§ Work to be completed: Could you please return each line of the data that has the word "find"?
[Dataset]
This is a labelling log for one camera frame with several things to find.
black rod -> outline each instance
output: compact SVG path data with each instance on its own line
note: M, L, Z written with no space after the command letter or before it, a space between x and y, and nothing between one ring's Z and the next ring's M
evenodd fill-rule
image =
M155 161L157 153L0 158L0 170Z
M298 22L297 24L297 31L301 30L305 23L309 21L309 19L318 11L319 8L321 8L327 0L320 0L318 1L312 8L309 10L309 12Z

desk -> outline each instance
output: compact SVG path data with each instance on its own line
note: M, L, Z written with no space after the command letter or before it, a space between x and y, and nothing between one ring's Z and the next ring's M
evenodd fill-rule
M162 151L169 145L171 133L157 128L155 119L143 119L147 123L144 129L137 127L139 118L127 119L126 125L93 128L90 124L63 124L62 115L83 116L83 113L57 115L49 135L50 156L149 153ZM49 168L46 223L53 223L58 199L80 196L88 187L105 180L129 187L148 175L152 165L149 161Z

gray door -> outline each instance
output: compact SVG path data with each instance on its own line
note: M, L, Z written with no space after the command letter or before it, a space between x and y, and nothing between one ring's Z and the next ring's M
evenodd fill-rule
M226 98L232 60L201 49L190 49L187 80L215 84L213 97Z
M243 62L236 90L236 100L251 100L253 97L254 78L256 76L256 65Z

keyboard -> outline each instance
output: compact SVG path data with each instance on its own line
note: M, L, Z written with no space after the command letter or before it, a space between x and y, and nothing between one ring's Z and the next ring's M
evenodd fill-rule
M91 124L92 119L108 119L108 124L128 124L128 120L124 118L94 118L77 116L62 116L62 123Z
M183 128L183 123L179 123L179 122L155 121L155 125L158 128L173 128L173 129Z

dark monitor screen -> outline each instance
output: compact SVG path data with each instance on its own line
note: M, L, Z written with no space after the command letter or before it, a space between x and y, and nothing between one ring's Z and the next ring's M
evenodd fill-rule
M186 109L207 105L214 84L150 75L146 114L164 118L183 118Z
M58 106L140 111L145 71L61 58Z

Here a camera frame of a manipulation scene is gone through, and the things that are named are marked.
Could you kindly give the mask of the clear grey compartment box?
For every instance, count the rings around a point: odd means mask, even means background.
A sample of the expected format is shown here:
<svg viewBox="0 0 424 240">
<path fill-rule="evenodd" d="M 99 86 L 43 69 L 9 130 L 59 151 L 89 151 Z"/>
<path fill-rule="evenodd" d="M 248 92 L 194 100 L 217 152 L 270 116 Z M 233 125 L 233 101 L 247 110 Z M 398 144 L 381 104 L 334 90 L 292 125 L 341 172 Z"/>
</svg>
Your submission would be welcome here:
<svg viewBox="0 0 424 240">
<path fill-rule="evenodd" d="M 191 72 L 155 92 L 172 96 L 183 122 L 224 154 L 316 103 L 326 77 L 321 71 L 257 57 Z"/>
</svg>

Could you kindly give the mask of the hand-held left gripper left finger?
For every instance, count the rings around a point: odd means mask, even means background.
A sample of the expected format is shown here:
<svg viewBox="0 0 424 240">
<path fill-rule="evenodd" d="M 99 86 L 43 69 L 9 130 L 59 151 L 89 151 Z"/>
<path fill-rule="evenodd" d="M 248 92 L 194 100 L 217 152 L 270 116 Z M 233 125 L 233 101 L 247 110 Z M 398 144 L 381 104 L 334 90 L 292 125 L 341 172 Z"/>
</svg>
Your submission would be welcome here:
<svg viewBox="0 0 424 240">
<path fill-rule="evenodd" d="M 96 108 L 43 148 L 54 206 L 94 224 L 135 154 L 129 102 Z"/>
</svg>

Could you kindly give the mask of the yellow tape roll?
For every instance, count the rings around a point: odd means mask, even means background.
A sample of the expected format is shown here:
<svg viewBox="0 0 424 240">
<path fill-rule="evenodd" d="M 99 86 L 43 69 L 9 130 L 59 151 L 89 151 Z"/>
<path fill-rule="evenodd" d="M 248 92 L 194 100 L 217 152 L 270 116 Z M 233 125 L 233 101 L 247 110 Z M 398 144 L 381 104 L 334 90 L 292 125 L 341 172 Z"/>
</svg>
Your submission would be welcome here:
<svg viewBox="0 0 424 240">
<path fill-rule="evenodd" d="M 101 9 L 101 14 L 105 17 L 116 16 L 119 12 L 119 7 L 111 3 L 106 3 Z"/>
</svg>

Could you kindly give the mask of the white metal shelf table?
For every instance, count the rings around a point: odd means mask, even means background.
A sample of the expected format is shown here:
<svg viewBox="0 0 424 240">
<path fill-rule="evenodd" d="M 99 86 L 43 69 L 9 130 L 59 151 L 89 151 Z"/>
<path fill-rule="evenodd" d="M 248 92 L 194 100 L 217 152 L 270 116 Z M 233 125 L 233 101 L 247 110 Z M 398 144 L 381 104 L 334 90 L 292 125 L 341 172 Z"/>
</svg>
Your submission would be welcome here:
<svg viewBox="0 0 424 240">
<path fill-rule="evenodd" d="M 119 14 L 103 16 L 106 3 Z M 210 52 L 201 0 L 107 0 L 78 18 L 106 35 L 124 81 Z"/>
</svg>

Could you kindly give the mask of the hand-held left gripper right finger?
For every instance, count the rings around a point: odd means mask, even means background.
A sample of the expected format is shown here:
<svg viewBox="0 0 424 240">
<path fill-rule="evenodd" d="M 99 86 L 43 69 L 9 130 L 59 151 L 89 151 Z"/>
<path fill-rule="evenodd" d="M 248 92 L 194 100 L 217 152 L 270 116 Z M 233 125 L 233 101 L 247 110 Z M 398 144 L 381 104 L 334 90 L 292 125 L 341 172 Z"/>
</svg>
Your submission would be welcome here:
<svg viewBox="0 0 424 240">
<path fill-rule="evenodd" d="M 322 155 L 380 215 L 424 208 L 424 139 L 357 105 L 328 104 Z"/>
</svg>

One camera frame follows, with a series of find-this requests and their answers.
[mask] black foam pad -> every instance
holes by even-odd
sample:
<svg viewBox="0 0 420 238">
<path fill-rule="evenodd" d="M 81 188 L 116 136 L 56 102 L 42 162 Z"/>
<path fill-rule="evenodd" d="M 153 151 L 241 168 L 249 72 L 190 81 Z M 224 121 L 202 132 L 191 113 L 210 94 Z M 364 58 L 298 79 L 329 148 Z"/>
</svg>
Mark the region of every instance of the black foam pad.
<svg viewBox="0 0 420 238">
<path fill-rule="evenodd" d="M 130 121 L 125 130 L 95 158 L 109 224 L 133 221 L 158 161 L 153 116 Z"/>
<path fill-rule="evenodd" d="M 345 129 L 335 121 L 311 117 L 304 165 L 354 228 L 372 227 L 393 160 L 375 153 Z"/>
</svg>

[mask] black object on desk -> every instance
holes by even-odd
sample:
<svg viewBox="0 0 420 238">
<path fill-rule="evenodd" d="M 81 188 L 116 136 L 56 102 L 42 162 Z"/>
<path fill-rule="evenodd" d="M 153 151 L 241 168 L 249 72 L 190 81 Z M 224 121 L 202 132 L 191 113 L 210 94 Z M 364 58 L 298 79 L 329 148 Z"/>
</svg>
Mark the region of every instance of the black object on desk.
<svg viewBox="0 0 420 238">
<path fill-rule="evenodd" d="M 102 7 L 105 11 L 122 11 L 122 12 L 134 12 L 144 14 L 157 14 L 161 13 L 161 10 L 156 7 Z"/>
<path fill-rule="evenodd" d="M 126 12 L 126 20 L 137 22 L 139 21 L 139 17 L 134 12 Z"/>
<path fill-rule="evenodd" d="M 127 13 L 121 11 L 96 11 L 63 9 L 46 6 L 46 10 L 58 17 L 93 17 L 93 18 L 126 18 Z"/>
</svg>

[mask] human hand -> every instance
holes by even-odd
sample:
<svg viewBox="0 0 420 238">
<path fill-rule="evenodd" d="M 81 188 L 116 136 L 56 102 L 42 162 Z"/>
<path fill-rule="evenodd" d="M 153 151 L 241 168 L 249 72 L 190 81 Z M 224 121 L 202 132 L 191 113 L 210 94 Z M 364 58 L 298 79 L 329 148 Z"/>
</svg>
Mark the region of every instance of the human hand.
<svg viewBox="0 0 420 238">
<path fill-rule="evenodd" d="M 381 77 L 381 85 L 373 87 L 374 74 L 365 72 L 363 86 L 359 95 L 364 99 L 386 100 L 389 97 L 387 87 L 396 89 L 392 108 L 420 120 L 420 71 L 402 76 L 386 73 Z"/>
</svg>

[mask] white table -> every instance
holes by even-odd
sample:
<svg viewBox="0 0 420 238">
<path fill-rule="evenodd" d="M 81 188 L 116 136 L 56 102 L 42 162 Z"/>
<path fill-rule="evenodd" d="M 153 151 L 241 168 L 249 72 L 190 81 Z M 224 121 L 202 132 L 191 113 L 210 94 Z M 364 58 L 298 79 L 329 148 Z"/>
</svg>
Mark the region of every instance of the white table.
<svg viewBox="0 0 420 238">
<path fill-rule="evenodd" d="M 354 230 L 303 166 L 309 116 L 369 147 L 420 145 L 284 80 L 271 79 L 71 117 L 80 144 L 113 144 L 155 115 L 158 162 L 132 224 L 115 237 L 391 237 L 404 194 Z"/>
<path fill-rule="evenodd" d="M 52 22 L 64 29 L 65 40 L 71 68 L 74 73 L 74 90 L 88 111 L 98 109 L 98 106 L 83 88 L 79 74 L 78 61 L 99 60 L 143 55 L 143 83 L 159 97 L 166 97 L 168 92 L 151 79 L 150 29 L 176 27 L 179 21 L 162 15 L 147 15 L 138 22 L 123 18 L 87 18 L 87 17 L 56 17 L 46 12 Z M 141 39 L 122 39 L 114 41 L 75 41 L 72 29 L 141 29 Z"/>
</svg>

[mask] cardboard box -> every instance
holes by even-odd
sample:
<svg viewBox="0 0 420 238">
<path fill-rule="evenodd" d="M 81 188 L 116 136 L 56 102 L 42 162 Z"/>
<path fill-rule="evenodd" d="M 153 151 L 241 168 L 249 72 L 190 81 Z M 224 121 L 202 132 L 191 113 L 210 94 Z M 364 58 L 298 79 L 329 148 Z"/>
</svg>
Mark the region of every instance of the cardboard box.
[/Dataset]
§ Output of the task:
This is a labelling log for one camera frame with several things to find.
One camera frame follows, with a series of find-this requests and their answers.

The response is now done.